● Aim of the exercise: Check each line of the listing below for the string "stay", and copy the ones that have it.

● Working data:
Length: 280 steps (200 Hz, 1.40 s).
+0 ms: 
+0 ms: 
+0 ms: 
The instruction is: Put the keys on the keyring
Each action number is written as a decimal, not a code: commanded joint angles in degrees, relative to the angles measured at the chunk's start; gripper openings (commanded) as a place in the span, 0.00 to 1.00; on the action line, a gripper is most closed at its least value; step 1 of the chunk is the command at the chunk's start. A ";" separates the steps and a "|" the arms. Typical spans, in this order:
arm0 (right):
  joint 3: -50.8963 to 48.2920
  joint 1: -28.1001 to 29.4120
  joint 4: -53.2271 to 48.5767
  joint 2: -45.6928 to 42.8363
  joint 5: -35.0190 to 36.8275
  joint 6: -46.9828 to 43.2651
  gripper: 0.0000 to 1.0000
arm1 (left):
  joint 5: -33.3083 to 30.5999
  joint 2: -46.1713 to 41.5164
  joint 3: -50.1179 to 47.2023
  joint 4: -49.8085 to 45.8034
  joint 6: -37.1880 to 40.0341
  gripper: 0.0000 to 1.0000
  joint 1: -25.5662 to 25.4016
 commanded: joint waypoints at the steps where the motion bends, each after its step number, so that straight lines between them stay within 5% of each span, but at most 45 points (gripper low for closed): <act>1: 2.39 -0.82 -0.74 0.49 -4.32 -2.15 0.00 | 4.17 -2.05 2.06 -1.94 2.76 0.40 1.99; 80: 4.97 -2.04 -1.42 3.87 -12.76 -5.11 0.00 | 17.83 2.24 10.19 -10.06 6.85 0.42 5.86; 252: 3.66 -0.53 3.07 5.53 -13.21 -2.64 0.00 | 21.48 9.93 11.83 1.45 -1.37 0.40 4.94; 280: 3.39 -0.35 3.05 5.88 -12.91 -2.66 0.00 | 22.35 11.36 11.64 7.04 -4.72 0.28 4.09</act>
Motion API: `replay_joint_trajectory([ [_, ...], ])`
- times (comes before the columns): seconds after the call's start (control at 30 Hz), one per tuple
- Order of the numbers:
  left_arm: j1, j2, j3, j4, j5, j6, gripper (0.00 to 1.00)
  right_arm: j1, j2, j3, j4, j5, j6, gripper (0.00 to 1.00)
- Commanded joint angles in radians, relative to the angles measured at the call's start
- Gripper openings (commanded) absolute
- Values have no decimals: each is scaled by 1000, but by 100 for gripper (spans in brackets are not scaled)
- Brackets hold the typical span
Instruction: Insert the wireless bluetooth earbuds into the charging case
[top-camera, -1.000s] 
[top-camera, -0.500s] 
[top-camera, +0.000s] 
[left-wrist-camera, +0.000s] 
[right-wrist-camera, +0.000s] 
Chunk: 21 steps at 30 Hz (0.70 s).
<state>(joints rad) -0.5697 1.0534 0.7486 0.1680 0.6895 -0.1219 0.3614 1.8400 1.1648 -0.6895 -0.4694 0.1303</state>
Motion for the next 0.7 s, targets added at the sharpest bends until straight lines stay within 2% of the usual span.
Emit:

● Output for this task:
 commanded: joint waypoints at the steps where the motion bends, each after its step number, so that straight lines between them stay within 5% of each span, but at most 45 points (gripper low for closed): <act>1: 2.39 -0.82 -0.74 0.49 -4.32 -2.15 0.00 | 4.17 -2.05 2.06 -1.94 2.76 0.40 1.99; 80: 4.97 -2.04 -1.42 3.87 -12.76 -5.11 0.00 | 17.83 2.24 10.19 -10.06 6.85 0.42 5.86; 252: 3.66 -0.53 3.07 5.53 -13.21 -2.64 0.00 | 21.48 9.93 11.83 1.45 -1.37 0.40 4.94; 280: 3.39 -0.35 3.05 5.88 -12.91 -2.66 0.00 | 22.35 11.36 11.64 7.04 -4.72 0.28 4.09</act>
Motion for the next 0.7 s, targets added at the sharpest bends until straight lines stay within 2% of the usual span.

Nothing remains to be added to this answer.